What Hayek Teaches Us about Unintended Consequences
October 14, 2014
In 1974, economist Friedrich A. Hayek won the Nobel Prize for Economic Science, though as George Mason University professors Donald Boudreux and Todd Zywicki explain, Hayek accepted the award with trepidation. He cautioned that economics should not be thought of as "science," being concerned that it created the idea that, with enough knowledge, men could engineer society.
Boudreaux and Zywicki call Hayek's most significant contribution to the economic field the notion that society was more complex than men could realize. He wrote, "The curious task of economics is to demonstrate to men how little they really know about what they imagine they can design."
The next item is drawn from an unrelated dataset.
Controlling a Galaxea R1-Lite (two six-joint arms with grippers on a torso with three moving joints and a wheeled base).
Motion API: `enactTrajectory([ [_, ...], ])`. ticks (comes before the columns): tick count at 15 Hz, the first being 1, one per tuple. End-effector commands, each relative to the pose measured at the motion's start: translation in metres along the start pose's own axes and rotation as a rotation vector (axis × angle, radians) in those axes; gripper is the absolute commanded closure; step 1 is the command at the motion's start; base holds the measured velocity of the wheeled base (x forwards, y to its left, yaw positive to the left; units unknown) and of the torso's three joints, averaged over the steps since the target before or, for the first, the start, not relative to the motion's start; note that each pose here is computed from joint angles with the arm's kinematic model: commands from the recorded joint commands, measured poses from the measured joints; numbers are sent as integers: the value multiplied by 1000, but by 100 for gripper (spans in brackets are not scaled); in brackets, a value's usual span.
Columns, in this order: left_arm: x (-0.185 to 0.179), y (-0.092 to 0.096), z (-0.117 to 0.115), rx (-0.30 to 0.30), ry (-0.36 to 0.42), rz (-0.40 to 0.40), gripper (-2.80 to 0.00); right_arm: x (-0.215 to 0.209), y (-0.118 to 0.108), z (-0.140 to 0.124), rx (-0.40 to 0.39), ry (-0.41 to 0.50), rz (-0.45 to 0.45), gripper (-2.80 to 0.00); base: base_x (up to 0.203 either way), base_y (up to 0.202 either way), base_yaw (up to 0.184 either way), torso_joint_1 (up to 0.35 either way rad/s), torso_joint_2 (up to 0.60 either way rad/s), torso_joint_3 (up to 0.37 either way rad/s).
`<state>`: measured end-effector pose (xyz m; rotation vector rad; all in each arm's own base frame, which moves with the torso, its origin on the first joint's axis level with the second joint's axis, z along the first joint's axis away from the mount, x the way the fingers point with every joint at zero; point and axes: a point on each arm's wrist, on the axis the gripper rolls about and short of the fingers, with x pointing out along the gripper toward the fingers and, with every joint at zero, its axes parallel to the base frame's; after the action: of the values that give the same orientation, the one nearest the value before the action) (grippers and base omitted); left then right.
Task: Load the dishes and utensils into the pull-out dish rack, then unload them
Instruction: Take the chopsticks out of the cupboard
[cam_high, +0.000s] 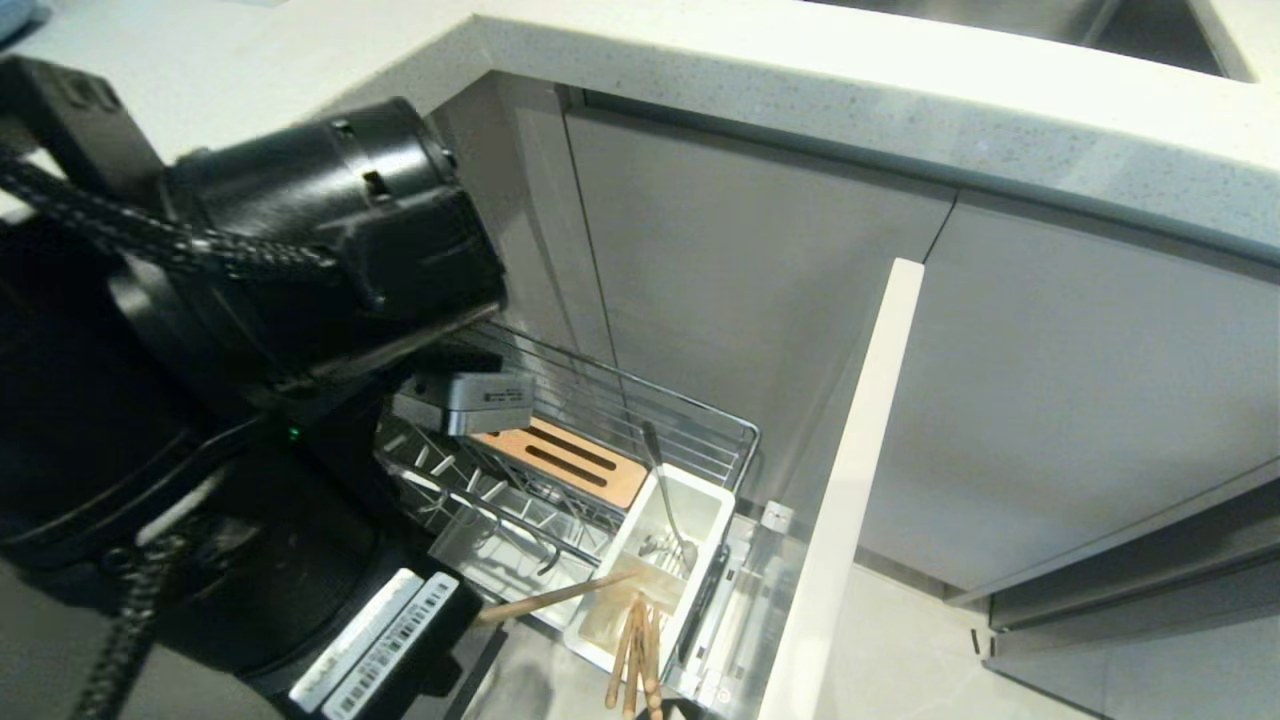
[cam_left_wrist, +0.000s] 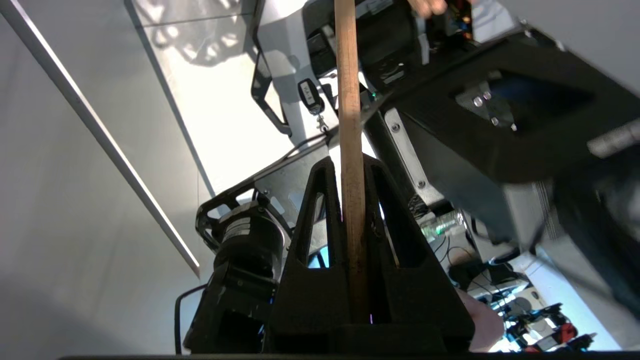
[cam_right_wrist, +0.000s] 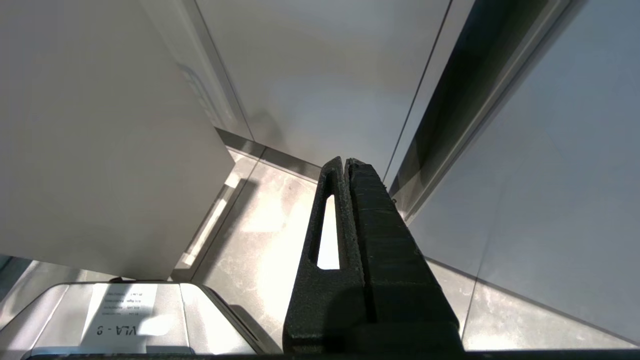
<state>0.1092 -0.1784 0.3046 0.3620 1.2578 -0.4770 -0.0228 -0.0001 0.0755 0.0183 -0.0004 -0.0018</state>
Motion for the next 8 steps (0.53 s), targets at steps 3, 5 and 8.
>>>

Yet today, federal lawmakers seem intent on grand designs, which have brought a series of unintended consequences. Boudreaux and Zywicki offer two examples:
- The Affordable Care Act was intended to insure all Americans, but its series of mandates, taxes and subsidies have only raised premiums, making them unaffordable to many. The law has encouraged employers to cut their workforces or drop them to part time -- again, putting insurance out of their grasp.
- When the Dodd-Frank financial reform bill was passed in 2010, it was intended to create federal oversight over the financial system, in order to prevent another financial crisis. Yet, the law's 400 new regulations have hit small banks the hardest, despite the large banks being the ones the law was intended to target.
The authors suggest that today's lawmakers remember Hayek's contribution to economics and his understanding that government cannot centrally plan society.